Aim of the task: Would you please repeat the lines in the listing below from the one containing "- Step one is" through the final one, exactly as they appear?

*** Opening Data provided ***

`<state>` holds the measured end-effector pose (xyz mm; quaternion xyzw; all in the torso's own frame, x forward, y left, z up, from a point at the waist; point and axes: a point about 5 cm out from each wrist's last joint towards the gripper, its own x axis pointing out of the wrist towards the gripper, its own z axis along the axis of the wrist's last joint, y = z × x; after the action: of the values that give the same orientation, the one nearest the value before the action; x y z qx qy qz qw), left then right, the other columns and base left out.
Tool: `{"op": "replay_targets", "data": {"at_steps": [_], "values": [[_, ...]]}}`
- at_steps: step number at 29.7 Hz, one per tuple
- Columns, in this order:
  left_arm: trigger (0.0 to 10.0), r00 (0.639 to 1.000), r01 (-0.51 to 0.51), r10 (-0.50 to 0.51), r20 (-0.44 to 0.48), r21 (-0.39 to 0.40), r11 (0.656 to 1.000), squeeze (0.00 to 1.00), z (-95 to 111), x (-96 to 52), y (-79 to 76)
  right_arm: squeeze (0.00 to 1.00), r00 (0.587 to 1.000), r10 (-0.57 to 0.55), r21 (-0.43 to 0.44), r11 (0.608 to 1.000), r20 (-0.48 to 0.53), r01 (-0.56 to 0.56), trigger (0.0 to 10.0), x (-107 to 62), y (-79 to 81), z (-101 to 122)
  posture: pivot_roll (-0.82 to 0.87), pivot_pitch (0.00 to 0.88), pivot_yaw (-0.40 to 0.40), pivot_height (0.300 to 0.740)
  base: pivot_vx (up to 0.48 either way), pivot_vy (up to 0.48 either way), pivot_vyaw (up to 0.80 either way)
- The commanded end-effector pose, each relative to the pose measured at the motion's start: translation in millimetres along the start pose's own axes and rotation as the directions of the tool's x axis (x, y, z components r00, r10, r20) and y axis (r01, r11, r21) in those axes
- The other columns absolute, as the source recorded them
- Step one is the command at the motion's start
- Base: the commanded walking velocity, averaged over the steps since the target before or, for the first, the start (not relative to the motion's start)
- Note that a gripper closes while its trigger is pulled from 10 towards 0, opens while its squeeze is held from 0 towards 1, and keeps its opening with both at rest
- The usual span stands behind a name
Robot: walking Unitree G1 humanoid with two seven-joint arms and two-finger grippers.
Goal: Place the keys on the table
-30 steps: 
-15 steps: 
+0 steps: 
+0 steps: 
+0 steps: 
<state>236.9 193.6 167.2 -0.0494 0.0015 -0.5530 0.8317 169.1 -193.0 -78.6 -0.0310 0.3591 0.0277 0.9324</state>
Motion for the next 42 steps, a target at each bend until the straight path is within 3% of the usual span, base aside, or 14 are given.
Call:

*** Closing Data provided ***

Response to this exercise:
- Step one is the command at the motion's start
- Base: the commanded walking velocity, averaged over the steps since the target before or, for the first, the start (not relative to the motion's start)
- Note that a gripper closes while its trigger is pulled from 10 towards 0, opens while its squeeze is held from 0 towards 1, and keeps its opening with both at rest
- The usual span stands behind a name
Robot: walking Unitree G1 humanoid with two seven-joint arms and two-finger grippers.
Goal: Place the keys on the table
-30 steps: 
-15 steps: 
+0 steps: 
+0 steps: 
+0 steps: 
<state>236.9 193.6 167.2 -0.0494 0.0015 -0.5530 0.8317 169.1 -193.0 -78.6 -0.0310 0.3591 0.0277 0.9324</state>
Motion for the next 42 steps, a target at each bend until the straight path is within 3% of the usual span, base aside, or 14 are given.
Call:

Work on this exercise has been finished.